Of course the very first thing you need to consider is what you want to use the identified model for - which will dictate how accurate you need the model to be (and frequency range of interest), the range of operating points it needs to work over, and hence what simplifications you can make.
Hope this helps,
01-20-2014 11:42 PM
@Kevin1984 wrote:
Hello LabVIEW community,
I have a question for the purpose of a System Identification.
It is a strongly non- linear system based on the magnetostrictive effect. The non-linearity of the magnetostrictive actuator is strongly frequency dependent.I suspect that the biggest non-linearity is caused by the magnetic hysteresis.
Now my question: Are there any identification models in LabVIEW, which provide me a mathematical model for my problem? This model is designed on theone hand for the simulation, on the other hand for the compensation of non-linearity.
I heard from a Hammerstein - Wiener model, is it possible for my case to approximate with this model the non-linearities? I think the problem here can be the hysteresis, but i dont know exactly because i have no experience with this model.

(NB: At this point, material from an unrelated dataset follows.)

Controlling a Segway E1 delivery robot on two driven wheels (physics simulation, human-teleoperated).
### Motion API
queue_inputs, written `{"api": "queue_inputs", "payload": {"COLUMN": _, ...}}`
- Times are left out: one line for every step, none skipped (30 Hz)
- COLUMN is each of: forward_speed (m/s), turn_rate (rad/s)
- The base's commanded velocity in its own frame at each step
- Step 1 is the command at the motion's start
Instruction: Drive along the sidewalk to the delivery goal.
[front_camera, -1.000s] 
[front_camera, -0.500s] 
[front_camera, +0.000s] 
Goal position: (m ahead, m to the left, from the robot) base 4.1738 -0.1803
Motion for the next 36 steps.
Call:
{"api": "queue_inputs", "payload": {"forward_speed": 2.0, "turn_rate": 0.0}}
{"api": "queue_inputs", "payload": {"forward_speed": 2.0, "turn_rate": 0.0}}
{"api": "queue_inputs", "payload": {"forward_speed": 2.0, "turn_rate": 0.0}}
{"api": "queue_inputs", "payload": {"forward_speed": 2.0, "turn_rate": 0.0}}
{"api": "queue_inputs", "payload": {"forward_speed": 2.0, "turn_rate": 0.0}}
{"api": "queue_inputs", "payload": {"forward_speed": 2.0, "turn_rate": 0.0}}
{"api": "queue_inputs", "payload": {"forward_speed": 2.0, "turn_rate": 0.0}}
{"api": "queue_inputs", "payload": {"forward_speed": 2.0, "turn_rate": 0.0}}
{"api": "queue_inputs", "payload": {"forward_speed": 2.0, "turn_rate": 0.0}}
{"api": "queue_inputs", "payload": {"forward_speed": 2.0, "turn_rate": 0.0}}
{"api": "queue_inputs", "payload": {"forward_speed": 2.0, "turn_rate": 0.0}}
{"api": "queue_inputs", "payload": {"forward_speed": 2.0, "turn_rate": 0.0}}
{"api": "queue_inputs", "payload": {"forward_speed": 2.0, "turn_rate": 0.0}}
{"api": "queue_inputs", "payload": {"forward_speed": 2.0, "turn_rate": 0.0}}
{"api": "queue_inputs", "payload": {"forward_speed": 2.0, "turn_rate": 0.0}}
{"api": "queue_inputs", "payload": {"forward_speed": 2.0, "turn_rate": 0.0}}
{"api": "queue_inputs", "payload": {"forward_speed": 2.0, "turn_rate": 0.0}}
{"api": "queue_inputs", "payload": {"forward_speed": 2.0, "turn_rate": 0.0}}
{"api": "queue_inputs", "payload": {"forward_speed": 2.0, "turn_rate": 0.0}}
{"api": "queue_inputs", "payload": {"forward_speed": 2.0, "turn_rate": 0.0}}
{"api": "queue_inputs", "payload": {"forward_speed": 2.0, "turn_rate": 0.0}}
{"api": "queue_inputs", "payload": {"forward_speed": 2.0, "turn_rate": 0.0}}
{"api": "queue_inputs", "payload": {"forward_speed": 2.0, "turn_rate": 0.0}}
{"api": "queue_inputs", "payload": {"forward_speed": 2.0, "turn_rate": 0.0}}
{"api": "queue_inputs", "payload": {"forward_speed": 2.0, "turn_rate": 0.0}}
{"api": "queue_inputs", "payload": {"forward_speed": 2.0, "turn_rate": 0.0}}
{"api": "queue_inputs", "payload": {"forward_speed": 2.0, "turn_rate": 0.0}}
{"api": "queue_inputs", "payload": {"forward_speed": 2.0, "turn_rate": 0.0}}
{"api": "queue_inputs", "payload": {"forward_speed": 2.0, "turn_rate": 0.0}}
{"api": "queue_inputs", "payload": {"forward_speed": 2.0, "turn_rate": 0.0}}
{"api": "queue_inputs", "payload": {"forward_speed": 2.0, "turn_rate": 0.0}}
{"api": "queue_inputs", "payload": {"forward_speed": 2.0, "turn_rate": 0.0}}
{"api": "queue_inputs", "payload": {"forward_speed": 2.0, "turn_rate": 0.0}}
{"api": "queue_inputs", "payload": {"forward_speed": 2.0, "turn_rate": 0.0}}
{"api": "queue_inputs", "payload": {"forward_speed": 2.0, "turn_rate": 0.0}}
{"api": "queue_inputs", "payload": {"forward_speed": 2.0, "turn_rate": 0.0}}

I also heard of Volterra filters in combination with a LMS / RLS algorithm. Are these implemented in LabVIEW?
Or are there other possiblities to identify the system by measurment? An analytical solution is not possible for me because I can not physically describe the system.
I would be grateful for any help.
Kevin
I don't really have anything to input on this, but I do want to let you know recently one of our customers who is using the system identification toolkit has found a decent amount of bugs, including code that runs fine in Matlab but throws errors in LabVIEW. He had to customize many of the algorithms to get them to work correctly. I'm not saying you will have the same experience, but it is something to note.
01-21-2014 03:15 AM
Greg,
Have these bugs been documented and passed to NI ? It might be good to share the specifics on this fourm with users / potential users so that they don't waste time trying to get something working that they can't. I seem to remember some of the earlier versions of the sysid toolkit did have a few problems (don't know anything specific), but I also think there are some subtle differences between Matlab and the LV way of doing things which could be taken as bugs to the unwitting. There are a lot of ways even fully correct system identification algorithms can give bad results - e.g. if you don't set up the data and models correctly. Sounds like your customer was experienced though.
01-21-2014 02:04 PM
Yes, my customer has a doctorate in dynamics which is why he is doing that part of the code. That said, I'm not excluding the possibility that these types of things you mention could be causing the problem as well. Unfortunately I don't know many specifics on the issues as that part of the code is somewhat of a black box to me. However, I know NI has been in the loop, so they should be aware of these things. If I find out more details I will be sure to post back. But, in the mean time I don't really have any information that will provide much value.